7. Domains, misconceptions, and open directions
Agentic RAG is often associated with open-domain multi-hop QA, but the literature shows broad domain specialization. Scientific exploration systems use graph traversal and tool loops over publication corpora (Lelong et al., 22 Jul 2025). Financial document QA requires iterative retrieval over heterogeneous evidence and executable arithmetic through Program-of-Thought reasoning (Shu et al., 6 May 2026). Legal indicator computation uses semantic retrieval, groundedness grading, answer relevance grading, and binary decision conversion to produce traceable 0/1 outcomes linked to legal provisions (Mouatamid et al., 26 May 2026). Recommendation systems use semantically filtered multi-agent ranking pipelines over long-term and session contexts (Maragheh et al., 27 Jun 2025). Multimodal layout generation uses retrieval, grading, and targeted geometric feedback in an iterative loop (Forouzandehmehr et al., 27 Jun 2025). A plausible implication is that Agentic RAG should be understood as a general control pattern for evidence-grounded reasoning rather than a narrow QA technique.

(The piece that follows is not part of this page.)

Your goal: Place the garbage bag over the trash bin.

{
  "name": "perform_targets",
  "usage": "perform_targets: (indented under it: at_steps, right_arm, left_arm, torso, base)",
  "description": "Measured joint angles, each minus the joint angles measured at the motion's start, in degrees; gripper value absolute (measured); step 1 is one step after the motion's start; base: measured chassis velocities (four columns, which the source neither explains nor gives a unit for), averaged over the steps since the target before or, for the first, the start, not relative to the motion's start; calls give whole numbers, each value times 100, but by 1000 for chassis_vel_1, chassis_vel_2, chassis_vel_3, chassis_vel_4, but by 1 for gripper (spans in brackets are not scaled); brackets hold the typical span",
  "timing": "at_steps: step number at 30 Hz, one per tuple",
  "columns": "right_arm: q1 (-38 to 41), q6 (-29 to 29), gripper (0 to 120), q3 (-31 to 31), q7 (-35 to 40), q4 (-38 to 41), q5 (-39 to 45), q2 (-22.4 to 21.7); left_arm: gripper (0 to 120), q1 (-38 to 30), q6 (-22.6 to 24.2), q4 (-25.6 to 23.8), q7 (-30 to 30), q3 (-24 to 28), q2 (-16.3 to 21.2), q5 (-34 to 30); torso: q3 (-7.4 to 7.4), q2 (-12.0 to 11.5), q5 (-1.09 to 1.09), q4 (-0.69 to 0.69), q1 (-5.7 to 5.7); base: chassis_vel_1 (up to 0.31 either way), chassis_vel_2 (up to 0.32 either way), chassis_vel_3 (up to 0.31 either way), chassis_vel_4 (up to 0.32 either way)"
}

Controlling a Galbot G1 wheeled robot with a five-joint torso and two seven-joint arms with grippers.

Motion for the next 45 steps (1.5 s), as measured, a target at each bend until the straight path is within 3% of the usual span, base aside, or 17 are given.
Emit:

Several misconceptions recur. One is that Agentic RAG simply means “more retrieval.” The literature instead emphasizes decision autonomy: the ability to decide when to retrieve, what to retrieve, whether to continue, and how to validate retrieved evidence (Singh et al., 15 Jan 2025). Another is that agentic behavior necessarily implies open-ended autonomous agents. TechGraphRAG explicitly presents bounded agentic behavior inside a fixed 13-stage workflow, arguing that such boundedness improves auditability and cost control (Singh, 1 Jun 2026). A third misconception is that stronger base models alone suffice. In fintech, the broader implication is stated explicitly: complex specialized domains may benefit more from structured orchestration than from simply scaling up the LLM (Cook et al., 29 Oct 2025).
Current research directions converge on four themes. First, stable adaptive retrieval: the field seeks methods that prevent retrieval drift, repetitive search, and useless long trajectories (Tian et al., 14 Jul 2025, Mishra et al., 7 Mar 2026). Second, process-aware learning and evaluation: systems increasingly use rollout-based rewards, preference optimization, and capability benchmarks to supervise intermediate decisions rather than only final outputs (Leng et al., 7 Oct 2025, Lin et al., 15 Oct 2025). Third, cost-aware orchestration: routers, pruning strategies, latent reasoning, and compressed retrieval all address the practical deployment cost of iterative retrieval (Leng et al., 7 Oct 2025, Zheng et al., 7 May 2026, Shu et al., 6 May 2026). Fourth, reliability and oversight: citation verification, groundedness grading, local repair, and trajectory-level diagnostics indicate a shift from answer generation to accountable evidence management (Jiao et al., 1 Apr 2026, Mouatamid et al., 26 May 2026, Singh, 1 Jun 2026).
Taken together, these developments suggest that Agentic RAG is best understood as a policy-driven framework for adaptive evidence acquisition and grounded synthesis. Its central research problem is no longer merely how to retrieve relevant passages, but how to orchestrate retrieval, reasoning, memory, tools, verification, and stopping decisions under constraints of accuracy, latency, faithfulness, and cost (Mishra et al., 7 Mar 2026).